Perhaps one way of looking at the degree of caution adopted by lenders is to examine the attitude of tax administrations in the formulation of their thin capitalisation rules. Such formulation is generally aligned with the acceptable financial ratios of the particular country. In the UK for example, with a few notable exceptions the debt:equity ratios of the companies in the Financial Times Stock Exchange (FTSE) 200 top companies are significantly less than 1:1, and whenever a major company exceeds what may be regarded as the norm it may come under shareholder pressure to reduce its debt. The UK does not have ‘safe harbours’ with regard to financial ratios that measure companies’ capitalisation, although in the past CT & VAT,International CT has given some indication of its attitude to financial ratios (see INTM579110), but some other countries do.
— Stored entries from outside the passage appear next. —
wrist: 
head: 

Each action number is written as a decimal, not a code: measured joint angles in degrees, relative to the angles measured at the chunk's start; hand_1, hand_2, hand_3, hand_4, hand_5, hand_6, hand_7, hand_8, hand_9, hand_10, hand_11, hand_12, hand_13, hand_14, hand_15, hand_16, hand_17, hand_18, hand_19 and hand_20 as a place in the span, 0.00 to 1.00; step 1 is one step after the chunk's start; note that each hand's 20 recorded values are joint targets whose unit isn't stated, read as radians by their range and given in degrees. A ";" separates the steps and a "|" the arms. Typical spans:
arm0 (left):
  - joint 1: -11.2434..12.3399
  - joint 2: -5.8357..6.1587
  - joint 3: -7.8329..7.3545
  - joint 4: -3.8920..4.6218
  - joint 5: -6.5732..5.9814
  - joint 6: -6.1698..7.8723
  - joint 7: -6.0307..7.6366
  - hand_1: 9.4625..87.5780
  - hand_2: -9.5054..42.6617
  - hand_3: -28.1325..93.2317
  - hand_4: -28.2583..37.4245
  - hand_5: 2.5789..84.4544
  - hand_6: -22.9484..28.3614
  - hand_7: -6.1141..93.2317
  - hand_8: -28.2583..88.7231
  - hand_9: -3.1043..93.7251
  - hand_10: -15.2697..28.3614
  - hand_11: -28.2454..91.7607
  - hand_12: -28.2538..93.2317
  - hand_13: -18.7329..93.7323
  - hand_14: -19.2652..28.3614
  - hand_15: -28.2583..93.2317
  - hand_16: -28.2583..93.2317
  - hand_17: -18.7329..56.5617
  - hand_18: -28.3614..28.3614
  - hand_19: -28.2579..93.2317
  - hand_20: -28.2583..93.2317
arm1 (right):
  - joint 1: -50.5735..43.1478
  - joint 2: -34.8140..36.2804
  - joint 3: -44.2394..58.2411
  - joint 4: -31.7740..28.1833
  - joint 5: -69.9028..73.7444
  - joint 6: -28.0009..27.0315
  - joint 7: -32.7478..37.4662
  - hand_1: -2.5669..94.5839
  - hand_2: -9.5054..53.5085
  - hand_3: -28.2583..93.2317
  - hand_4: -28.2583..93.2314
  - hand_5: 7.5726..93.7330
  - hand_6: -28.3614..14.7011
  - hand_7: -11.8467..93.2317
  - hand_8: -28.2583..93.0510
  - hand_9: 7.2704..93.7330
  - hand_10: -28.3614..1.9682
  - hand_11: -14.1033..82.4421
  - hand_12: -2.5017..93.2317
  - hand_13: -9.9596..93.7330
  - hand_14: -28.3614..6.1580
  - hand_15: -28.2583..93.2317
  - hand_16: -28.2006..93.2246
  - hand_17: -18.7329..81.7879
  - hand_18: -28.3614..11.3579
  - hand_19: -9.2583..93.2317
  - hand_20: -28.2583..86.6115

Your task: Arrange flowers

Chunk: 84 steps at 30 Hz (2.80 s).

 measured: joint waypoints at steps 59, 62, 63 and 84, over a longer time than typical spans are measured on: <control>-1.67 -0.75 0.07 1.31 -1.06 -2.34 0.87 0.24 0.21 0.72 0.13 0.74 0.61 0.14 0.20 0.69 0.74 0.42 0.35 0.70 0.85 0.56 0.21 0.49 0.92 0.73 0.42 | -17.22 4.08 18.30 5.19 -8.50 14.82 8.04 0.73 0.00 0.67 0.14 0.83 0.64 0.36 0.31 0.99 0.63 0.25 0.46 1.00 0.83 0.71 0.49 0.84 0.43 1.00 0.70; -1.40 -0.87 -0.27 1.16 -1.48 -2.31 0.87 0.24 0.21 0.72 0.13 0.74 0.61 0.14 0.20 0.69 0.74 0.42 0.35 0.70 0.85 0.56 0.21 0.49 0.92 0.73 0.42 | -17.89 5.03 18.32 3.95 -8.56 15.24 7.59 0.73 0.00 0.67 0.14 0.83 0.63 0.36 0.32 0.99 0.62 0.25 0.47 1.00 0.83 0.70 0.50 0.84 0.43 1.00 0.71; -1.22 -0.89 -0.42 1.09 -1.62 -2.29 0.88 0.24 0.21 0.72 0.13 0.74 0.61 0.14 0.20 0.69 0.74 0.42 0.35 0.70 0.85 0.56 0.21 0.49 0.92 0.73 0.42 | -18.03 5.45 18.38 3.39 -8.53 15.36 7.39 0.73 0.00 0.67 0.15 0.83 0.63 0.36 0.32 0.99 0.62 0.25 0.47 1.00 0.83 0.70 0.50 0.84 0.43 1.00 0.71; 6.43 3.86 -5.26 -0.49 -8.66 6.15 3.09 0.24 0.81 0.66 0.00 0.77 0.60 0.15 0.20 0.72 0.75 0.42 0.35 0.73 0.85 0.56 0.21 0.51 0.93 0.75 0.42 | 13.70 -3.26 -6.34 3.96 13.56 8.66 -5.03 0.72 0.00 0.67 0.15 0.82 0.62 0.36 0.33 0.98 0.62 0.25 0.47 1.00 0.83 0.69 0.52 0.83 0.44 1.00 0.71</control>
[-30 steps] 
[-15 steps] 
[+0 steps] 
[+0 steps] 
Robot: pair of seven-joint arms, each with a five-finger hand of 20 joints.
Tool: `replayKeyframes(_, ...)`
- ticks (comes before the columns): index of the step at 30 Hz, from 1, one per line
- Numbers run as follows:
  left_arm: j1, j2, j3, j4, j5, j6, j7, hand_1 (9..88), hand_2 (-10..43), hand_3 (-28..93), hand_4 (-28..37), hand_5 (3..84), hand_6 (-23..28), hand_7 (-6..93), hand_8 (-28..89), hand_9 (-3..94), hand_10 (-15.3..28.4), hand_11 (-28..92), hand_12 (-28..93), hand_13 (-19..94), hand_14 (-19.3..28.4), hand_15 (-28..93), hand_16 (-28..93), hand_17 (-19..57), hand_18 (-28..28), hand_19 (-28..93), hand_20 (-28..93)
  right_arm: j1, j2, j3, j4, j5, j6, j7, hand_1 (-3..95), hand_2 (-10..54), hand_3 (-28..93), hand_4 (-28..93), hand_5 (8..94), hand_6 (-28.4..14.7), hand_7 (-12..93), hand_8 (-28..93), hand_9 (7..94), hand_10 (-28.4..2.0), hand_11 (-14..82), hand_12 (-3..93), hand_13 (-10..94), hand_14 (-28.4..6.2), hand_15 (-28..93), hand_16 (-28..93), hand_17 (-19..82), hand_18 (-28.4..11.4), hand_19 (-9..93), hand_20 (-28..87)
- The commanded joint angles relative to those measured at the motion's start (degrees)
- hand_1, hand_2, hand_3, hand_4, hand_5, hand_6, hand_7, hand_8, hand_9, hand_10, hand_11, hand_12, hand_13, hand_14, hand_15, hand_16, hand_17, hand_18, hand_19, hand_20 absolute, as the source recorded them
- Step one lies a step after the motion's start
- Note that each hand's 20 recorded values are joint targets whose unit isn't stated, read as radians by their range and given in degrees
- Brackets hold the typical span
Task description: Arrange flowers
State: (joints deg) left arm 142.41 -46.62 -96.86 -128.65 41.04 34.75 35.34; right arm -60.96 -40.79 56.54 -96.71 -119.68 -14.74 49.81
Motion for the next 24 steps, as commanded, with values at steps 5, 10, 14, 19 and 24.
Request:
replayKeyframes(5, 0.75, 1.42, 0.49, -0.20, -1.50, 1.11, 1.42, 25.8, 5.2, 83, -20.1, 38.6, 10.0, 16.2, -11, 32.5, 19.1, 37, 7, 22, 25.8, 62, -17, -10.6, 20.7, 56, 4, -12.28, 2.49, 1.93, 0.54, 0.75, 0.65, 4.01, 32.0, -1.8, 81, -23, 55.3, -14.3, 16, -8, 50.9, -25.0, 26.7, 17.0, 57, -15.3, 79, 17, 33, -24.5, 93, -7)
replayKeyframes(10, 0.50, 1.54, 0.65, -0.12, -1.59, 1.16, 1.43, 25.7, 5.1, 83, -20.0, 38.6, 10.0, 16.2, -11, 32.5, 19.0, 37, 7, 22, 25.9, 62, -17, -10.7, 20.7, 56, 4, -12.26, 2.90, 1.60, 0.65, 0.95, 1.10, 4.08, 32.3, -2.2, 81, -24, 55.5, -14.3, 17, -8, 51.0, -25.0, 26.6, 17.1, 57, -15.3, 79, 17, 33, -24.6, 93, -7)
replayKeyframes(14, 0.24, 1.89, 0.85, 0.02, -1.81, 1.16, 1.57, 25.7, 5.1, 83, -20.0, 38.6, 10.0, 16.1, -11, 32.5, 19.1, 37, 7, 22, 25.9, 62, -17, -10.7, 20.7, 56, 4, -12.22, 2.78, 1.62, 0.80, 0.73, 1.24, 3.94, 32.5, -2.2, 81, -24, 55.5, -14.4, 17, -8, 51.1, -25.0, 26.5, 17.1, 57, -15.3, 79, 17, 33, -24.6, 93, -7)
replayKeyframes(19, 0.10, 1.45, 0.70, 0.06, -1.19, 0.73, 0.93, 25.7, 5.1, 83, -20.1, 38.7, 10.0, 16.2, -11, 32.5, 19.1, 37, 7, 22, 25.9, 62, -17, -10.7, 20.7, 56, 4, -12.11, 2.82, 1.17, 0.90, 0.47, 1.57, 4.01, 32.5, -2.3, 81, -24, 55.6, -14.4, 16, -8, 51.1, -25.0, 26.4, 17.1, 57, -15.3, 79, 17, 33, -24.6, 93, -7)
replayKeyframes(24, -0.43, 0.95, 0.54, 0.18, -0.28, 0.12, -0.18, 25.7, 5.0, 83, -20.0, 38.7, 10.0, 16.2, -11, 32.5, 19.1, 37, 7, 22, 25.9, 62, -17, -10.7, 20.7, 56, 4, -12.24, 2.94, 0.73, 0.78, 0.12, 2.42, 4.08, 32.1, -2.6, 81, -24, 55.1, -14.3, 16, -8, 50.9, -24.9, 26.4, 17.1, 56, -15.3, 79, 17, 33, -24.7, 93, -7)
The table below gives some examples.

Financial ratios adopted by various countries as thin capitalisation rules

CountryDebt:equity ratioComments
Australia3:1
  • Separate rules apply to financial institutions.
  • Interest in excess of the prescribed level is denied as a deduction. However, it is fully deductible if the company satisfies the arm’s length test.
Germany1.5:1 for trading companies.
  • Excess interest is non-deductible, being deemed a constructive dividend
  • Corporation tax will arise on a constructive dividend even if the recipient company has suffered a loss.
France1.5:1
  • Rules only apply to loans from parent, not from affiliates
  • There is no differentiation between types of companies.
  • From 2007 the deduction of interest paid to associated companies is subject to two limitations in respect of:
  • The overall indebtedness (Debt:equity ratio), and
  • The ratio between interest paid and the realised profits of the company (interest cover)
  • The deduction of excess interest in the above point can be carried forward, but will be reduced annually by 5% from the second year of the carry-forward period.
Japan3:1
  • There is generally no distinction between different types of company, but a corporation may elect to use a ‘reasonable’ debt:equity ratio instead of 3:1.
USA3:1
  • Statutory safe harbour provisions exist to determine if a thin capitalisation situation exists. However, a debt:equity ratio of 3:1 or less is usually acceptable, provided the taxpayer can service its debt without the help of related parties – cash flow and interest cover are considered.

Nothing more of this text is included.